→ **Records for processing**
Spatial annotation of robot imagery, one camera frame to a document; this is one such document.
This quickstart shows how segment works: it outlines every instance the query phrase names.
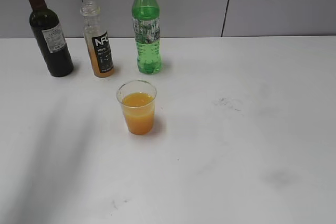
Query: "orange juice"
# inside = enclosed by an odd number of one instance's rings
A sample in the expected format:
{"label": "orange juice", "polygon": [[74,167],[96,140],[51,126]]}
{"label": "orange juice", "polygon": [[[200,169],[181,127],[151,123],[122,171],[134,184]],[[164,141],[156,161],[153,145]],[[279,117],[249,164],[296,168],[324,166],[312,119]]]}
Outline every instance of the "orange juice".
{"label": "orange juice", "polygon": [[143,135],[154,125],[154,97],[147,93],[136,92],[122,100],[122,109],[130,132]]}

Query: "wine label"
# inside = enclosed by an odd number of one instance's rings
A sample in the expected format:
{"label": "wine label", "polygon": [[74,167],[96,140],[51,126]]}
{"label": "wine label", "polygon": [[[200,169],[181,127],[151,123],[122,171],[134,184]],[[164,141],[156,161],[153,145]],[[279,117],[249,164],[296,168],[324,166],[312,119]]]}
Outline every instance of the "wine label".
{"label": "wine label", "polygon": [[92,37],[93,47],[95,49],[99,71],[106,73],[113,68],[111,48],[107,32],[98,37]]}
{"label": "wine label", "polygon": [[140,20],[133,18],[135,40],[143,44],[151,44],[160,39],[159,18]]}
{"label": "wine label", "polygon": [[42,34],[51,53],[58,52],[66,45],[60,23],[54,28],[42,30]]}

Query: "cup rim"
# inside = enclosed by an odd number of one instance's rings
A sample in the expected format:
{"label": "cup rim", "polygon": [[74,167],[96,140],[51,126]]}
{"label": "cup rim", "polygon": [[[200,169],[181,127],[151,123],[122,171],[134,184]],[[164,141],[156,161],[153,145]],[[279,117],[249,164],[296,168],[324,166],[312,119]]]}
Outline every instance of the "cup rim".
{"label": "cup rim", "polygon": [[[147,103],[146,105],[143,105],[143,106],[127,106],[127,105],[123,104],[122,101],[120,101],[119,98],[118,98],[118,92],[122,89],[122,87],[124,87],[124,86],[126,86],[127,84],[130,84],[130,83],[132,83],[132,82],[144,82],[144,83],[149,84],[150,86],[152,86],[152,87],[154,88],[154,90],[155,90],[155,96],[153,97],[153,100],[152,100],[151,102]],[[143,108],[143,107],[146,107],[146,106],[150,105],[152,102],[154,102],[154,100],[155,100],[155,98],[156,98],[156,95],[157,95],[156,87],[155,87],[153,84],[151,84],[151,83],[149,83],[148,81],[145,81],[145,80],[132,80],[132,81],[125,82],[123,85],[120,86],[120,88],[118,88],[117,93],[116,93],[117,101],[118,101],[122,106],[125,106],[125,107],[127,107],[127,108],[133,108],[133,109]]]}

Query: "clear plastic cup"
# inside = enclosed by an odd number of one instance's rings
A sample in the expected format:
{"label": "clear plastic cup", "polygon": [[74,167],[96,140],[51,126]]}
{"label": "clear plastic cup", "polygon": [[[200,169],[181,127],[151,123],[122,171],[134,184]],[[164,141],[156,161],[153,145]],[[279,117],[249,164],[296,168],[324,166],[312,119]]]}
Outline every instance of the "clear plastic cup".
{"label": "clear plastic cup", "polygon": [[130,81],[117,91],[127,127],[136,135],[143,135],[153,128],[156,88],[147,81]]}

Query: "dark glass bottle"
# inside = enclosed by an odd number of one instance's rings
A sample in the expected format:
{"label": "dark glass bottle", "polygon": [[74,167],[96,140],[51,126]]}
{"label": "dark glass bottle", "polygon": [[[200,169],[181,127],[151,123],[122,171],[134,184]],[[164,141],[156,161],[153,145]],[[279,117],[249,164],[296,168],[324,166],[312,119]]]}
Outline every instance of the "dark glass bottle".
{"label": "dark glass bottle", "polygon": [[59,19],[45,0],[29,0],[33,9],[29,23],[50,74],[62,77],[74,69]]}

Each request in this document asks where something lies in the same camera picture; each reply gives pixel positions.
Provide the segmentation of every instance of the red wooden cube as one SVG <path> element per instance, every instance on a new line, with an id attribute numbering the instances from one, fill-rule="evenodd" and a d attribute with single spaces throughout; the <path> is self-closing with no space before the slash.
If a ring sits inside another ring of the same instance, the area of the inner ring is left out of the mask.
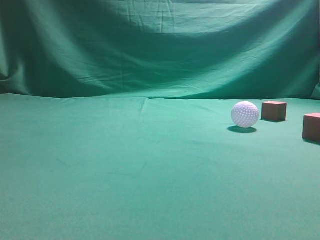
<path id="1" fill-rule="evenodd" d="M 302 138 L 320 142 L 320 113 L 304 115 Z"/>
<path id="2" fill-rule="evenodd" d="M 287 117 L 287 103 L 281 101 L 265 101 L 262 103 L 261 118 L 267 121 L 282 122 Z"/>

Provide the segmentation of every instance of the white golf ball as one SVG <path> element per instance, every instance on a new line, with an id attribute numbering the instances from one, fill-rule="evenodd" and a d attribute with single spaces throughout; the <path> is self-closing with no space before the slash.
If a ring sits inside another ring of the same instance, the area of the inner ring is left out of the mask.
<path id="1" fill-rule="evenodd" d="M 241 128 L 250 128 L 259 120 L 259 110 L 256 105 L 249 101 L 238 102 L 231 111 L 234 124 Z"/>

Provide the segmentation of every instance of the wooden block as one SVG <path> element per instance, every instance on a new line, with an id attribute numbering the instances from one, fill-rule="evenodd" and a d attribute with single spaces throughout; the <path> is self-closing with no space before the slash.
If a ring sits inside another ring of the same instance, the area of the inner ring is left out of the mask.
<path id="1" fill-rule="evenodd" d="M 262 103 L 261 118 L 267 121 L 282 122 L 287 117 L 287 103 L 281 101 L 265 101 Z"/>
<path id="2" fill-rule="evenodd" d="M 304 115 L 302 138 L 320 142 L 320 113 Z"/>

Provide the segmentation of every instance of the ball dimple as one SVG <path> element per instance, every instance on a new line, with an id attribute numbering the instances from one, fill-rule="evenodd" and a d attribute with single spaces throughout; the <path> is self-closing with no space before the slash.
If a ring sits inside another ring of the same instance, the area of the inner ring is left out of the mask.
<path id="1" fill-rule="evenodd" d="M 231 111 L 232 121 L 241 128 L 250 128 L 259 120 L 259 110 L 249 101 L 238 102 Z"/>

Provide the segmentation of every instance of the green curtain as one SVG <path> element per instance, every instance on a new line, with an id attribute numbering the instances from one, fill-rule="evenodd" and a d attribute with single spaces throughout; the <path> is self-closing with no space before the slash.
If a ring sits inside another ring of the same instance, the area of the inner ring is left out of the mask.
<path id="1" fill-rule="evenodd" d="M 0 0 L 0 93 L 320 99 L 319 41 L 318 0 Z"/>

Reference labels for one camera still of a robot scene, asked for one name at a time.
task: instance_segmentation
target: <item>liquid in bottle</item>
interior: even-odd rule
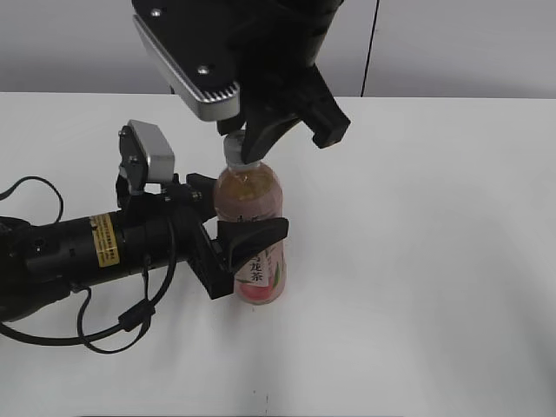
[[[261,161],[242,162],[245,132],[224,140],[228,166],[215,186],[215,209],[225,222],[254,222],[282,216],[282,190],[275,172]],[[283,242],[249,260],[235,275],[235,292],[246,302],[267,304],[282,293],[286,284]]]

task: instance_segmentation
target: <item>table surface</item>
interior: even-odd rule
[[[343,143],[319,151],[300,126],[268,157],[291,221],[277,302],[210,301],[181,265],[124,354],[1,338],[2,415],[556,415],[556,102],[339,101]],[[42,175],[67,219],[116,208],[130,118],[160,126],[182,175],[224,164],[175,96],[0,94],[0,115],[0,189]],[[35,224],[57,210],[40,184],[0,204]],[[141,291],[96,287],[86,328]],[[73,335],[82,301],[14,326]]]

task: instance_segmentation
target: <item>gray wall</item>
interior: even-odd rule
[[[554,0],[381,0],[368,96],[556,98]]]
[[[0,90],[160,93],[130,0],[0,0]],[[374,0],[347,0],[319,58],[337,96],[360,94]]]

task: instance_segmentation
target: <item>bolt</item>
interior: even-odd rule
[[[210,68],[207,65],[199,65],[197,68],[197,72],[202,76],[207,76],[210,74]]]

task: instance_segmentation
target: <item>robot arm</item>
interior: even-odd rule
[[[298,122],[314,131],[319,148],[345,134],[349,120],[314,64],[343,0],[132,1],[147,50],[191,110],[203,121],[217,122],[221,135],[246,126],[245,163],[262,159]],[[203,223],[215,216],[215,180],[193,174],[180,184],[174,154],[154,125],[129,121],[119,136],[120,211],[59,222],[61,205],[56,222],[42,227],[0,217],[0,334],[37,345],[121,352],[146,333],[179,261],[189,264],[214,299],[233,292],[234,274],[248,259],[287,236],[288,221],[272,219],[219,222],[211,240]],[[160,184],[161,193],[146,193],[147,183]],[[147,284],[149,270],[166,265],[166,278],[152,299],[145,291],[115,326],[84,334],[91,286],[137,273]],[[77,316],[76,338],[35,337],[3,324],[82,290],[89,296]],[[136,340],[125,348],[106,352],[91,344],[139,326]]]
[[[262,159],[298,122],[326,148],[350,121],[314,61],[343,0],[133,0],[158,69],[203,121],[246,125],[242,157]]]

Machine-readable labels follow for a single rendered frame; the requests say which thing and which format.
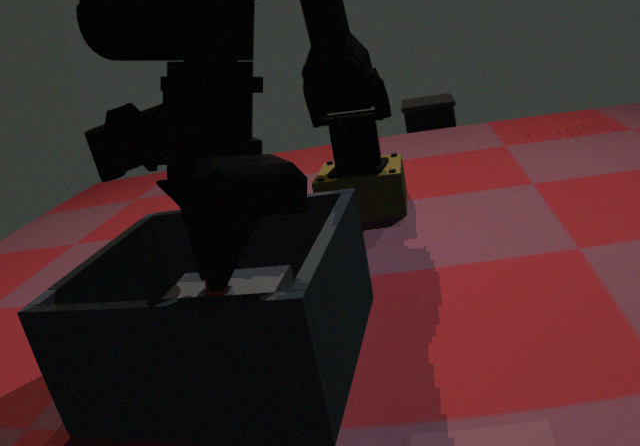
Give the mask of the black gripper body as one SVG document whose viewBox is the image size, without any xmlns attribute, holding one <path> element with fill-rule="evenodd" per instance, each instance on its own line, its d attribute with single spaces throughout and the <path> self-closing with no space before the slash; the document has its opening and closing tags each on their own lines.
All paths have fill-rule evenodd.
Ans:
<svg viewBox="0 0 640 446">
<path fill-rule="evenodd" d="M 201 220 L 307 210 L 307 177 L 293 162 L 262 154 L 262 141 L 253 138 L 253 93 L 263 93 L 254 62 L 168 61 L 167 69 L 160 92 L 171 101 L 175 84 L 187 96 L 195 161 L 174 164 L 171 153 L 144 167 L 167 165 L 167 181 L 186 185 L 188 207 Z"/>
</svg>

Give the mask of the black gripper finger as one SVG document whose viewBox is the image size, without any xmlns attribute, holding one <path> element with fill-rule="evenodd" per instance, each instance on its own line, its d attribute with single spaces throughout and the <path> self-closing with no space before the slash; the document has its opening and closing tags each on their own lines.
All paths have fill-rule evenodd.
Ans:
<svg viewBox="0 0 640 446">
<path fill-rule="evenodd" d="M 167 193 L 171 199 L 186 197 L 186 185 L 174 186 L 170 184 L 167 180 L 161 180 L 161 181 L 157 181 L 157 186 L 160 187 L 165 193 Z M 205 281 L 204 264 L 203 264 L 202 254 L 201 254 L 201 248 L 200 248 L 196 223 L 189 215 L 185 213 L 185 211 L 182 208 L 180 209 L 186 225 L 187 235 L 189 238 L 189 242 L 191 245 L 191 249 L 193 252 L 199 277 L 202 281 Z"/>
<path fill-rule="evenodd" d="M 196 223 L 209 289 L 213 292 L 226 290 L 261 217 L 223 221 L 201 220 L 189 209 L 186 197 L 173 200 Z"/>
</svg>

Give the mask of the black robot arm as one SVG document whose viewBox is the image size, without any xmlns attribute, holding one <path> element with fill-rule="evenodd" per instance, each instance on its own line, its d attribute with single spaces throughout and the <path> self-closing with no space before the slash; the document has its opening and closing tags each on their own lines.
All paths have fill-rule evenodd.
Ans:
<svg viewBox="0 0 640 446">
<path fill-rule="evenodd" d="M 303 93 L 313 127 L 329 126 L 327 176 L 379 174 L 389 162 L 375 123 L 391 117 L 384 81 L 349 31 L 343 0 L 300 2 L 311 44 Z M 76 12 L 89 48 L 111 61 L 254 60 L 255 0 L 80 0 Z M 167 96 L 142 111 L 132 103 L 108 110 L 105 124 L 85 132 L 103 182 L 171 153 L 174 164 L 194 163 L 187 96 L 175 84 Z"/>
</svg>

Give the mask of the red peg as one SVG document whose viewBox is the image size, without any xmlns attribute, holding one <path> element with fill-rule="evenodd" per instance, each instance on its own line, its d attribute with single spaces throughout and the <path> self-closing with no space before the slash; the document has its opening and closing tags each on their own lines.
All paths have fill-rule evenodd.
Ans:
<svg viewBox="0 0 640 446">
<path fill-rule="evenodd" d="M 206 292 L 206 297 L 208 296 L 220 296 L 220 295 L 225 295 L 226 294 L 226 290 L 224 291 L 211 291 L 208 287 L 207 284 L 207 279 L 206 279 L 206 275 L 205 275 L 205 292 Z"/>
</svg>

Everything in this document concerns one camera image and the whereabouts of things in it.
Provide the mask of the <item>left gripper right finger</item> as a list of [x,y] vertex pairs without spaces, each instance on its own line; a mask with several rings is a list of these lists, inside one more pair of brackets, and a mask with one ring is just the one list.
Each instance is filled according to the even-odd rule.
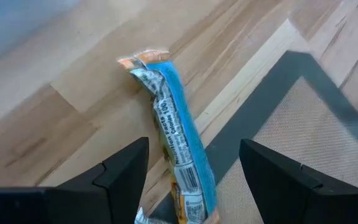
[[358,223],[358,187],[251,139],[239,159],[264,223]]

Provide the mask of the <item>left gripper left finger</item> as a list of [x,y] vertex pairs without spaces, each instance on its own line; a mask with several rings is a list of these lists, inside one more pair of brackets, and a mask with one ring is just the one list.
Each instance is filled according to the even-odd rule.
[[141,137],[56,187],[0,187],[0,223],[133,223],[148,160]]

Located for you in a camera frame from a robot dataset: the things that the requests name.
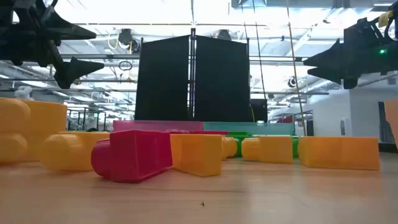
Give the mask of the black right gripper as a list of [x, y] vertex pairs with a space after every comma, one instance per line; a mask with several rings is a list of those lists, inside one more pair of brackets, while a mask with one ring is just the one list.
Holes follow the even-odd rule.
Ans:
[[345, 89], [353, 89], [363, 74], [380, 73], [398, 70], [398, 35], [395, 39], [389, 36], [389, 28], [398, 19], [398, 12], [393, 12], [387, 26], [379, 28], [378, 19], [369, 21], [362, 18], [354, 25], [344, 30], [344, 43], [337, 39], [328, 49], [303, 61], [306, 66], [312, 66], [307, 71], [309, 75], [341, 84], [339, 69], [323, 68], [338, 64], [343, 51], [343, 79]]

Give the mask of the white machine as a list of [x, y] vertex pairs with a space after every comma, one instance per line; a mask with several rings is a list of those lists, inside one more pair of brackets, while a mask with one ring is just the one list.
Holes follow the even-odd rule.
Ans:
[[33, 97], [31, 97], [32, 91], [33, 89], [30, 86], [19, 86], [14, 92], [14, 96], [23, 100], [34, 101]]

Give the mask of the pink translucent plastic bin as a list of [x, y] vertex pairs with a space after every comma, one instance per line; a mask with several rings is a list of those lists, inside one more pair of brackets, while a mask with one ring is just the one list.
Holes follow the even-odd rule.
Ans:
[[145, 131], [167, 131], [179, 129], [185, 131], [202, 131], [203, 123], [200, 121], [149, 121], [129, 120], [113, 121], [114, 131], [145, 130]]

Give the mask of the black table frame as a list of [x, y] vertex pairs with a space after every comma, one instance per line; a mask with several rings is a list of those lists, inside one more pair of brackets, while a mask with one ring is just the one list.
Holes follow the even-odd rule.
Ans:
[[395, 143], [380, 142], [379, 152], [398, 154], [398, 148]]

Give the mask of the black computer tower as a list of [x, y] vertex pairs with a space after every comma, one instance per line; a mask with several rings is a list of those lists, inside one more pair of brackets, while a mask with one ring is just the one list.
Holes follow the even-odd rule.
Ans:
[[267, 111], [267, 100], [266, 99], [250, 99], [250, 105], [254, 115], [254, 121], [267, 122], [268, 111]]

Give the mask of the grey overhead pipe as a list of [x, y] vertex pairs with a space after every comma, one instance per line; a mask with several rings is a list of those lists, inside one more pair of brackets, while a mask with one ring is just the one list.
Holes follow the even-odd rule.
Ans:
[[[117, 54], [117, 55], [112, 55], [112, 54], [61, 54], [63, 59], [71, 59], [72, 57], [75, 57], [77, 59], [100, 59], [100, 60], [117, 60], [117, 59], [133, 59], [133, 60], [138, 60], [139, 55], [138, 54]], [[250, 61], [266, 61], [266, 62], [276, 62], [276, 61], [281, 61], [281, 62], [291, 62], [293, 61], [293, 57], [285, 57], [285, 56], [276, 56], [276, 57], [259, 57], [259, 56], [249, 56]]]
[[[57, 82], [51, 79], [28, 79], [28, 78], [1, 78], [2, 82]], [[72, 83], [77, 82], [100, 82], [100, 83], [137, 83], [137, 80], [112, 80], [112, 79], [77, 79], [72, 81]]]
[[327, 92], [292, 92], [292, 91], [250, 91], [250, 94], [258, 95], [300, 95], [300, 96], [313, 96], [313, 95], [329, 95]]

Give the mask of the orange translucent plastic bin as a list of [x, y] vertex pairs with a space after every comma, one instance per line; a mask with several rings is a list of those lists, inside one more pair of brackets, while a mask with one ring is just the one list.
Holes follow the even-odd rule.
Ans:
[[391, 131], [398, 149], [398, 98], [386, 100], [384, 102], [386, 120], [390, 124]]

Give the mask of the red toy block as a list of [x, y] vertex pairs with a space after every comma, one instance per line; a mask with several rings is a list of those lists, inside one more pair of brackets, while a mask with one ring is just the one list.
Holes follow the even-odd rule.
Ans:
[[137, 183], [172, 167], [170, 134], [160, 131], [113, 132], [91, 152], [93, 170], [113, 182]]
[[188, 131], [189, 134], [212, 134], [212, 135], [227, 135], [228, 131], [209, 131], [209, 130], [196, 130]]

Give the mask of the large yellow toy block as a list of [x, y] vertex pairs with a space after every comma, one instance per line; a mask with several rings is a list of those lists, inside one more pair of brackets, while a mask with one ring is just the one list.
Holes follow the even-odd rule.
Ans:
[[39, 147], [66, 128], [60, 103], [0, 97], [0, 165], [39, 160]]
[[298, 158], [307, 167], [379, 170], [378, 138], [305, 136], [298, 139]]

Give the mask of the black divider panel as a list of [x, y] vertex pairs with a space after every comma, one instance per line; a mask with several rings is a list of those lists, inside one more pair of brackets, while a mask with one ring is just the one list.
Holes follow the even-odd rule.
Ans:
[[143, 43], [135, 120], [188, 120], [188, 41], [185, 35]]
[[197, 36], [195, 119], [249, 122], [248, 45]]

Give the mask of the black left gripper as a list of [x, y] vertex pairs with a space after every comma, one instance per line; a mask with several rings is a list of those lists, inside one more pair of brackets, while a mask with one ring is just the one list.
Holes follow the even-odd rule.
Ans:
[[64, 62], [59, 54], [61, 40], [94, 39], [96, 34], [72, 24], [58, 15], [58, 0], [0, 0], [0, 60], [16, 66], [37, 62], [53, 65], [54, 79], [61, 89], [82, 76], [104, 68], [103, 63], [78, 60]]

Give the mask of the green translucent plastic bin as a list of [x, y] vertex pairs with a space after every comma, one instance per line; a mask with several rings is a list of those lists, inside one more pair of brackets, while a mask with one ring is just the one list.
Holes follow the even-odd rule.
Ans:
[[294, 134], [292, 123], [250, 123], [250, 122], [204, 122], [203, 129], [209, 131], [247, 132], [254, 135]]

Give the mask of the long green toy block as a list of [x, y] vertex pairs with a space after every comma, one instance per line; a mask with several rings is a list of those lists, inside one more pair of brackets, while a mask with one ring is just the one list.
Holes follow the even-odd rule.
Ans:
[[[231, 131], [227, 135], [227, 137], [234, 138], [237, 142], [237, 150], [233, 154], [233, 157], [242, 157], [242, 152], [241, 152], [241, 145], [242, 141], [246, 138], [254, 138], [257, 137], [257, 134], [251, 134], [249, 132], [237, 132], [237, 131]], [[299, 145], [299, 137], [297, 135], [292, 135], [292, 150], [293, 150], [293, 158], [298, 158], [298, 145]]]

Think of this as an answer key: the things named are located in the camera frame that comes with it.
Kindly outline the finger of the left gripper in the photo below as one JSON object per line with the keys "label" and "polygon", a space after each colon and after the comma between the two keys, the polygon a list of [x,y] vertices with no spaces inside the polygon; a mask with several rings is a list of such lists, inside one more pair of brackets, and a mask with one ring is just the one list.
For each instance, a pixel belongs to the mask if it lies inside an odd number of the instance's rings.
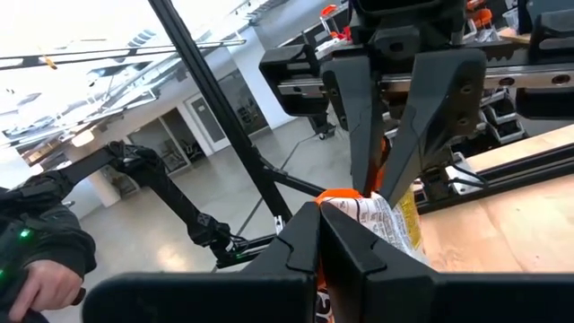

→ **Exercise description**
For each line above that carries the word "things", copy it out.

→ **Response box**
Everything in this document concerns one camera image and the whereabouts of things in it.
Located for you in a camera frame from a robot dataset: the things that the requests name.
Think of this as an answer key: the things named are located in the camera frame that comes with it.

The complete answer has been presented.